VLDB2025

FlatStor: An Efficient Embedded-Index Based Columnar Data Layout for Multimodal Data Workloads

Chi Zhang, Shihao Zhang, Yunfei Gu, Chentao Wu, Jie Li, Qin Zhang, Xusheng Chen, Jie Meng

摘要

Modern data lakes have become essential for storing, managing, and analyzing massive amounts of heterogeneous data. As production data increasingly exhibits multimodal storage characteristics and multi-purpose access patterns, efficient management of such complexities becomes critical. However, current hybrid storage system-based data lakes face persistent challenges, including synchronization overhead, data correlation disruption, and escalating storage costs due to the involvement of multiple underlying storage systems.

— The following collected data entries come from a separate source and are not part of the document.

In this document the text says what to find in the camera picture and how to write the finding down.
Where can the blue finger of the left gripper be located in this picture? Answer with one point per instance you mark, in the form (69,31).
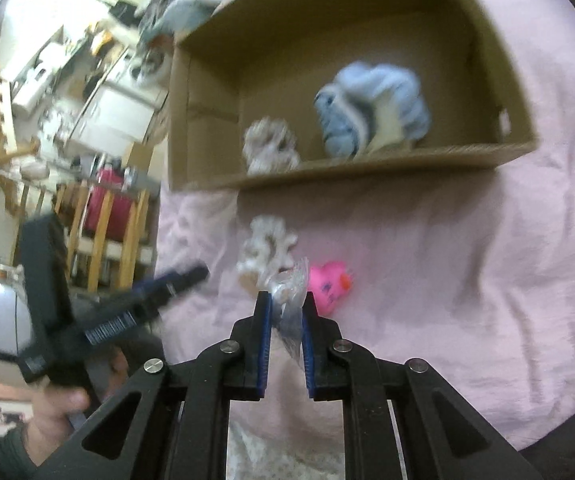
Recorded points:
(172,284)

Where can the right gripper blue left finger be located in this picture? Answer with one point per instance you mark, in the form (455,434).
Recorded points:
(251,368)

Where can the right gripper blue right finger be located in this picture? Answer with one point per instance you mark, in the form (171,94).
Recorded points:
(323,372)

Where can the pink rubber duck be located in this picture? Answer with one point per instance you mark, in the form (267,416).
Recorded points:
(328,284)

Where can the clear plastic bag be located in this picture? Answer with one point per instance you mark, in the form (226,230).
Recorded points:
(288,290)

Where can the white frilly scrunchie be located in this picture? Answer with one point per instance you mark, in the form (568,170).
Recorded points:
(267,251)

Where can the person's left hand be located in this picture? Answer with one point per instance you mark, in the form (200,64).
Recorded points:
(50,427)

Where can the wooden railing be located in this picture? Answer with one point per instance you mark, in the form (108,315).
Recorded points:
(104,262)

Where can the white cabinet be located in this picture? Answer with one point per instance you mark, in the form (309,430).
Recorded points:
(110,123)

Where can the pink bed duvet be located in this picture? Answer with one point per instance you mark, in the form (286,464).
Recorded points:
(473,272)

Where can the beige lace scrunchie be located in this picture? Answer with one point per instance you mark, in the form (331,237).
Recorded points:
(269,147)

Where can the brown cardboard box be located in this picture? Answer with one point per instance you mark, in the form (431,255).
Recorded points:
(278,91)

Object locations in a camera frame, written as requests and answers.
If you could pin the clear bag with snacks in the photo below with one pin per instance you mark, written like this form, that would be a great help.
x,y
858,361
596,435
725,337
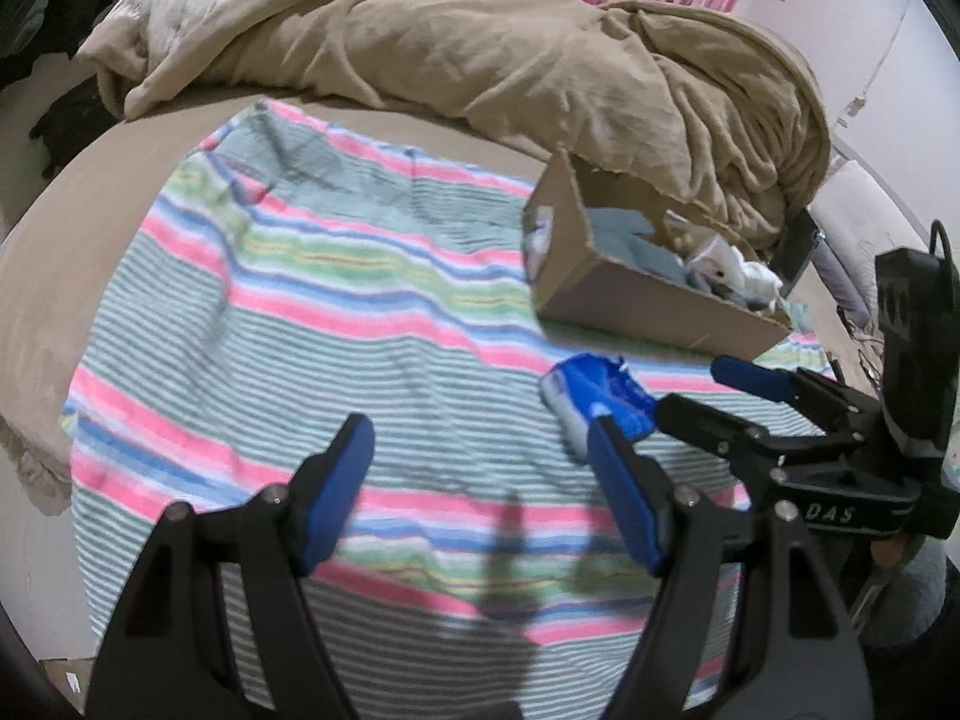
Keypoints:
x,y
538,231

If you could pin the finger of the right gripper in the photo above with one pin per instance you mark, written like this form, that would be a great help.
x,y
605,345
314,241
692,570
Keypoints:
x,y
750,450
824,402

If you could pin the striped colourful bed cloth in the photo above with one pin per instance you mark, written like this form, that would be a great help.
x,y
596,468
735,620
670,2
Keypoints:
x,y
291,272

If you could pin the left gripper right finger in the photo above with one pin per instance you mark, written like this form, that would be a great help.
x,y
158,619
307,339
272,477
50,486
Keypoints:
x,y
746,623

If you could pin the white sock pair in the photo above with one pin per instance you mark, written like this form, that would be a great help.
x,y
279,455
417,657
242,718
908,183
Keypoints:
x,y
731,276

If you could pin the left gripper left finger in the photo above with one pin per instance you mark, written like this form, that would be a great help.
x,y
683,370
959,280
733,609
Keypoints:
x,y
167,652

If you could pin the beige fleece blanket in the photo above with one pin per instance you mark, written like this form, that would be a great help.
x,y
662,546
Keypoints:
x,y
704,108

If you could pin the grey knitted gloves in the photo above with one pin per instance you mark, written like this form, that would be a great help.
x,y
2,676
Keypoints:
x,y
626,236

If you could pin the blue tissue pack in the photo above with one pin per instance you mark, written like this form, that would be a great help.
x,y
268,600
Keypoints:
x,y
586,387

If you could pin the brown cardboard box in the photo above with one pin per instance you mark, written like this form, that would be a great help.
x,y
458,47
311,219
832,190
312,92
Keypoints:
x,y
580,287

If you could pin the right hand in grey glove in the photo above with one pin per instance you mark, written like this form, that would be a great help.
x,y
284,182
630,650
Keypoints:
x,y
897,604

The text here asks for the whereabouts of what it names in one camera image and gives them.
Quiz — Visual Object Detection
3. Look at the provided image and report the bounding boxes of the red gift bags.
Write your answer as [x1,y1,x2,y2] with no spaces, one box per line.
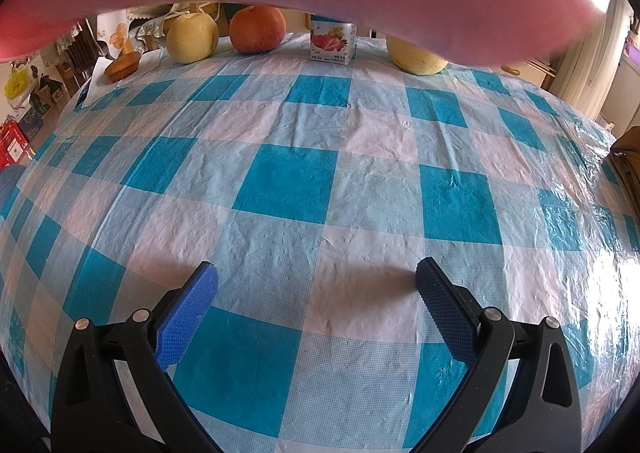
[0,120,35,169]

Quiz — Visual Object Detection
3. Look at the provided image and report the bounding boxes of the blue white checkered tablecloth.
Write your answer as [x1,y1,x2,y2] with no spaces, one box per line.
[1,35,639,452]

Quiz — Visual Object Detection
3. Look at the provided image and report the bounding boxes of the white paper napkin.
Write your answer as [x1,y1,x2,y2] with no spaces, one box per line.
[75,49,164,109]

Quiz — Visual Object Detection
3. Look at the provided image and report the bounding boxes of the white curtain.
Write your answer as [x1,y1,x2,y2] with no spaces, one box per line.
[550,0,632,120]

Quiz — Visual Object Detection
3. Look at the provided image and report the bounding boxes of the yellow plastic bag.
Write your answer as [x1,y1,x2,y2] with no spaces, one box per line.
[4,68,32,100]

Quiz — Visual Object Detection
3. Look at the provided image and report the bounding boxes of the brown muffin cake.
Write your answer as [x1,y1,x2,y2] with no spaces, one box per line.
[104,51,142,83]

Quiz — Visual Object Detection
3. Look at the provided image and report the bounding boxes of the dark wooden chair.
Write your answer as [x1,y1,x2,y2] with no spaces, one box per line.
[54,19,103,95]

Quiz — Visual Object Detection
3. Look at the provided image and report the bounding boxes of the small yellow pear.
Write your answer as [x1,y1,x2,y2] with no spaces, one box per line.
[386,35,448,76]

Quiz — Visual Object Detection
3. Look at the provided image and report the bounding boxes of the large yellow pear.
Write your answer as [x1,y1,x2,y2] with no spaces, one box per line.
[166,12,219,64]

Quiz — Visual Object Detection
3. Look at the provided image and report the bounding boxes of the red orange apple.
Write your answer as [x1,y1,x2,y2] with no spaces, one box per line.
[229,5,286,54]

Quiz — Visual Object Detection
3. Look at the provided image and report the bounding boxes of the white yogurt drink bottle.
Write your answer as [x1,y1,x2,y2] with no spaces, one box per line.
[309,14,357,65]

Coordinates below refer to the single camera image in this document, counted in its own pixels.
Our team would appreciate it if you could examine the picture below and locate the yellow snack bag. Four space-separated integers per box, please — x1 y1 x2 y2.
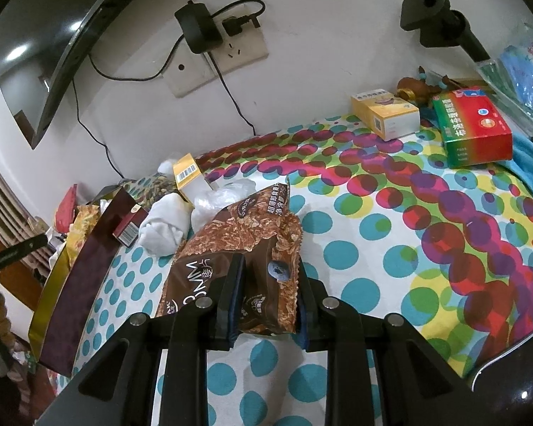
65 205 101 268

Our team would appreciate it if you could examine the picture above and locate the yellow white box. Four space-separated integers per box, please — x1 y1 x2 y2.
350 88 421 141
172 154 214 206

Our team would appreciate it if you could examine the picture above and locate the blue towel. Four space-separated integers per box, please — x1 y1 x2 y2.
499 133 533 196

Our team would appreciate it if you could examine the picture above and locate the black power cable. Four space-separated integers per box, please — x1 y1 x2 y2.
206 50 258 138

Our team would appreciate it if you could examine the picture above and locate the red green medicine box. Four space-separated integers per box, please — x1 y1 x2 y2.
432 88 512 168

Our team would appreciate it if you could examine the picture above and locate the camouflage sock ball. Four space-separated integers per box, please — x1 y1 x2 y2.
138 175 177 212

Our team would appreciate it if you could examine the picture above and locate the brown snack bag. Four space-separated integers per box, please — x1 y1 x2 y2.
157 183 302 335

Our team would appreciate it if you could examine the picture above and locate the brown gold ornament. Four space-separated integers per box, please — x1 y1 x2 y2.
395 66 464 107

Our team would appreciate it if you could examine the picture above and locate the white cloth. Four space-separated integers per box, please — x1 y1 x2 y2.
138 192 191 257

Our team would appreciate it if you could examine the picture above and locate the dark red gold storage box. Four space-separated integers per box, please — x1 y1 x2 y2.
28 189 135 377

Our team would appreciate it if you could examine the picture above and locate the black stand mount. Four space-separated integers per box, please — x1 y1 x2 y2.
399 0 490 62

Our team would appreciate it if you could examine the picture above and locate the black television screen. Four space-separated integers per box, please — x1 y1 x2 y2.
0 0 152 150

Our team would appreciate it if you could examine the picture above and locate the red packet behind box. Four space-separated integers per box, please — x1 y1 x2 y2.
54 184 77 234

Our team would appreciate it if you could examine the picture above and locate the green blue plastic package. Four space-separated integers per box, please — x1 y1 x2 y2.
475 45 533 142

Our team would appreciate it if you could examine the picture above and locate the beige wall socket plate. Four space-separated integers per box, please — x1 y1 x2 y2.
162 29 268 98

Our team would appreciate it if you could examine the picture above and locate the black power adapter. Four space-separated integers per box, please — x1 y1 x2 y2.
175 0 223 55

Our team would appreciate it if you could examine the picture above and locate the colourful polka dot tablecloth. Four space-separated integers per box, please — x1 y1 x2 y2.
70 115 533 425

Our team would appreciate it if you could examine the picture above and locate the clear plastic bag bundle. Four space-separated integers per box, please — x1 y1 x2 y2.
191 179 256 234

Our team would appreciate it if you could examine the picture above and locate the red cigarette pack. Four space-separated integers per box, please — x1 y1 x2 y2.
112 204 148 247

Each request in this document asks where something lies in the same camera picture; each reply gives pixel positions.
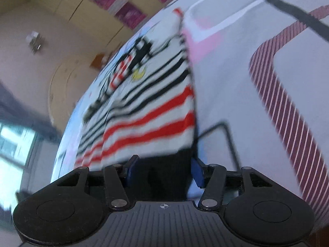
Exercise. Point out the cream wooden headboard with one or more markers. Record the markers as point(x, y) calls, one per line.
point(68, 84)

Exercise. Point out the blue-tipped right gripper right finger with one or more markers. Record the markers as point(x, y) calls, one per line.
point(212, 179)

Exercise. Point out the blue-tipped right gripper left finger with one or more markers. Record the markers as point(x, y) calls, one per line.
point(116, 179)

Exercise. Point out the patterned white bed quilt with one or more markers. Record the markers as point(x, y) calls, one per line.
point(261, 68)

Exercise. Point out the white striped cat sweater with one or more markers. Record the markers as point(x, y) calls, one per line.
point(146, 108)

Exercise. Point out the cream wardrobe with posters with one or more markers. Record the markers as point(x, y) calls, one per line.
point(111, 22)

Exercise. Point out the window with daylight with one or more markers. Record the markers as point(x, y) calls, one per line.
point(17, 153)

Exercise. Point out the orange patterned pillow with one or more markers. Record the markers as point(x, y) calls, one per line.
point(99, 61)

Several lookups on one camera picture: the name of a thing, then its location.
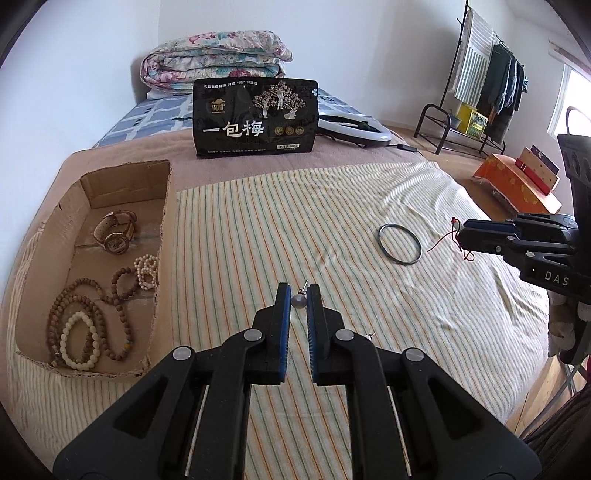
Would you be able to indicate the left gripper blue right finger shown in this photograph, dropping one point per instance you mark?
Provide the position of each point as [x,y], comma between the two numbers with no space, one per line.
[318,334]

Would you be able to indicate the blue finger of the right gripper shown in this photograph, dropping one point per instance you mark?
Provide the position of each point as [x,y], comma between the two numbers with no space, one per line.
[483,241]
[505,228]

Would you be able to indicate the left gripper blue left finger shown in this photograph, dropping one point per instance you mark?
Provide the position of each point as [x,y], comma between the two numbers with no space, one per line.
[279,332]

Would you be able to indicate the red string jade pendant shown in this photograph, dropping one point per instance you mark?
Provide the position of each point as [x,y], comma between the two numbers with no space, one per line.
[456,226]

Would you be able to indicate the brown leather wrist watch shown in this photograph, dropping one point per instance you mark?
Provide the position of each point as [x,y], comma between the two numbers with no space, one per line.
[115,231]

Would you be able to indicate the gloved right hand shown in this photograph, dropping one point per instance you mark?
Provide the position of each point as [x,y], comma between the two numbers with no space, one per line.
[568,320]

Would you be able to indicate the orange gift box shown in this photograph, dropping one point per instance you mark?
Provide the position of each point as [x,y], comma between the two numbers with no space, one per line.
[519,191]

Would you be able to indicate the cardboard paper bag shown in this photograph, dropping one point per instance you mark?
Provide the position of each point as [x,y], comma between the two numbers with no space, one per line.
[539,168]

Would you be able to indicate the black metal clothes rack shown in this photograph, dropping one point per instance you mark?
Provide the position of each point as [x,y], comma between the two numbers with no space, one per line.
[438,122]

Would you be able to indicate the yellow green box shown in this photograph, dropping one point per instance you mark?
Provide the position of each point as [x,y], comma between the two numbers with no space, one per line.
[472,123]

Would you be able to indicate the dark hanging clothes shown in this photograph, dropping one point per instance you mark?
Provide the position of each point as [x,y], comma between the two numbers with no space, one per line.
[501,96]

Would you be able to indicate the brown bed blanket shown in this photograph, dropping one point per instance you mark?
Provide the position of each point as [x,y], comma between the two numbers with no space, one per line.
[188,171]

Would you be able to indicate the black snack bag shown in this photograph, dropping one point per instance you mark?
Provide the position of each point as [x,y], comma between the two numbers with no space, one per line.
[254,116]

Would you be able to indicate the striped hanging cloth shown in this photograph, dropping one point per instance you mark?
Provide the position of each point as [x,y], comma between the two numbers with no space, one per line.
[473,59]

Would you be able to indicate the brown cardboard tray box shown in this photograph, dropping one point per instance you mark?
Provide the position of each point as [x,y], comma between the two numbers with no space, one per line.
[65,249]

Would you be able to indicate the blue plaid mattress sheet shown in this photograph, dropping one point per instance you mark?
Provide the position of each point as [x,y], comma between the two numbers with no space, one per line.
[174,113]

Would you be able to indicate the folded floral quilt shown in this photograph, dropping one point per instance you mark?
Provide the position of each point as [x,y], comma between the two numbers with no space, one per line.
[173,66]

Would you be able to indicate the white ring light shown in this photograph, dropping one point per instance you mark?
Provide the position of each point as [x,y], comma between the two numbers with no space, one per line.
[363,131]

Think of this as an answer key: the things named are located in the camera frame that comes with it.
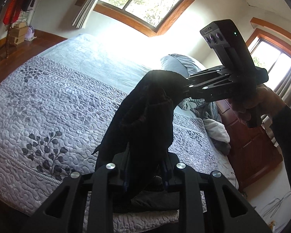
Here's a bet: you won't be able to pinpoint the blue-grey ruffled pillow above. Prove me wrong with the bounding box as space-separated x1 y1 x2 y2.
161 54 206 78

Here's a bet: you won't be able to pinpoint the white cable on floor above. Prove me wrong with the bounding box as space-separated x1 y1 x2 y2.
259 190 291 220

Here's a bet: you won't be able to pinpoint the dark wooden headboard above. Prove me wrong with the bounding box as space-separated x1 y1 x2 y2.
216 100 283 190

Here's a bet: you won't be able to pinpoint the stacked cardboard boxes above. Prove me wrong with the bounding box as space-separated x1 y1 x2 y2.
9 22 29 45

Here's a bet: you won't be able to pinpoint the person's right hand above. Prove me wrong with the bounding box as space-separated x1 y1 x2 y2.
228 84 286 125

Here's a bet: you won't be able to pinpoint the blue-grey lower pillow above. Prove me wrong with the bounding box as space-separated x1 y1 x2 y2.
178 97 222 123

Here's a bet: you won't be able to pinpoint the white crumpled cloth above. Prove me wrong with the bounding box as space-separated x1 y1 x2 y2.
203 119 231 156

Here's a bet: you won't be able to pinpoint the wood framed side window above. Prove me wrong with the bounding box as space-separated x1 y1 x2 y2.
246 28 291 90

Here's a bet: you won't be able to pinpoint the white purple small appliance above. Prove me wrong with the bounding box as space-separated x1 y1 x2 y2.
24 26 36 42

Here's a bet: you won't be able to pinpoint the grey striped curtain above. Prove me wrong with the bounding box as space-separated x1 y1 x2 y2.
72 0 98 29

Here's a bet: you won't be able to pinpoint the black pants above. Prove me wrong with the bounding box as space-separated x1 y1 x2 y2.
95 70 187 214

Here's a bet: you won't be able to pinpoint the light blue bed sheet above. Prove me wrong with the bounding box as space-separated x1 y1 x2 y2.
39 34 160 93

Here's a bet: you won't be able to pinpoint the grey quilted leaf bedspread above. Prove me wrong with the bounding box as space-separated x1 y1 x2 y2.
0 55 240 233

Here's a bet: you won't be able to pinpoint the hanging red garment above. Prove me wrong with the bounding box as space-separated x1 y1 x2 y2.
3 0 23 25

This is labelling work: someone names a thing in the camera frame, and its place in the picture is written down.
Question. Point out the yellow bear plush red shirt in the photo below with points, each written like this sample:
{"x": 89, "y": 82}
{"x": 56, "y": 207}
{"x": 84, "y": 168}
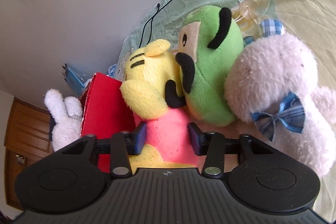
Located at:
{"x": 167, "y": 141}

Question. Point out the green plush with moustache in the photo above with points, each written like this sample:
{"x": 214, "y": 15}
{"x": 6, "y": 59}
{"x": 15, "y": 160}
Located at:
{"x": 209, "y": 43}

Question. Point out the clear plastic suction hook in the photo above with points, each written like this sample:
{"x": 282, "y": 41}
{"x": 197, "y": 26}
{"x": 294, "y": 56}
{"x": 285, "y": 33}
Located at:
{"x": 246, "y": 15}

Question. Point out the brown wooden door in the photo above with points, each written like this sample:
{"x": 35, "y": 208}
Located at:
{"x": 26, "y": 141}

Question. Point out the pastel cartoon bed sheet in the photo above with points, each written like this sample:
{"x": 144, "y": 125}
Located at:
{"x": 262, "y": 3}

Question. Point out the red cardboard box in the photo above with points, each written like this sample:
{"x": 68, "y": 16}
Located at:
{"x": 105, "y": 113}

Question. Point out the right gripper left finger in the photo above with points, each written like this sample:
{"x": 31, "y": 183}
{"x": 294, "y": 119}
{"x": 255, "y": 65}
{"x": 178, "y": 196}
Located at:
{"x": 122, "y": 145}

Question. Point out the white rabbit plush plaid ears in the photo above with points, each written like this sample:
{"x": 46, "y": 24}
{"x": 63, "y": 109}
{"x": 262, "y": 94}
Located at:
{"x": 273, "y": 84}

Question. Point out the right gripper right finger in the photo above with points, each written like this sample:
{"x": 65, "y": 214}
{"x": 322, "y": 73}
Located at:
{"x": 212, "y": 146}

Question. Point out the small white rabbit plush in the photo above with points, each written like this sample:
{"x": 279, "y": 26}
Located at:
{"x": 67, "y": 114}

While columnar storage, central to data lakes, addresses hybrid-system inefficiencies, it struggles with the complexities of multimodal data storage and multi-purpose access. To tackle these challenges, we analyze access patterns across various scenarios and assess the issues in storing multimodal data. Based on these insights, we propose FlatStor, a FlatBuffers-based columnar Storage format with embedded indexing. It supports point access through indexing and handles multimodal data by vertically partitioning and treating each modality as a byte stream for storage. It also applies FSST compression, reducing storage overhead significantly. Benchmark evaluations reveal that FlatStor reduces the access latency by 99.6% and the storage overhead by 91.3% compared to Parquet in inference workloads. Furthermore, FlatStor outperforms LanceV2 with a 41.3% latency improvement, maintaining minimal additional overhead.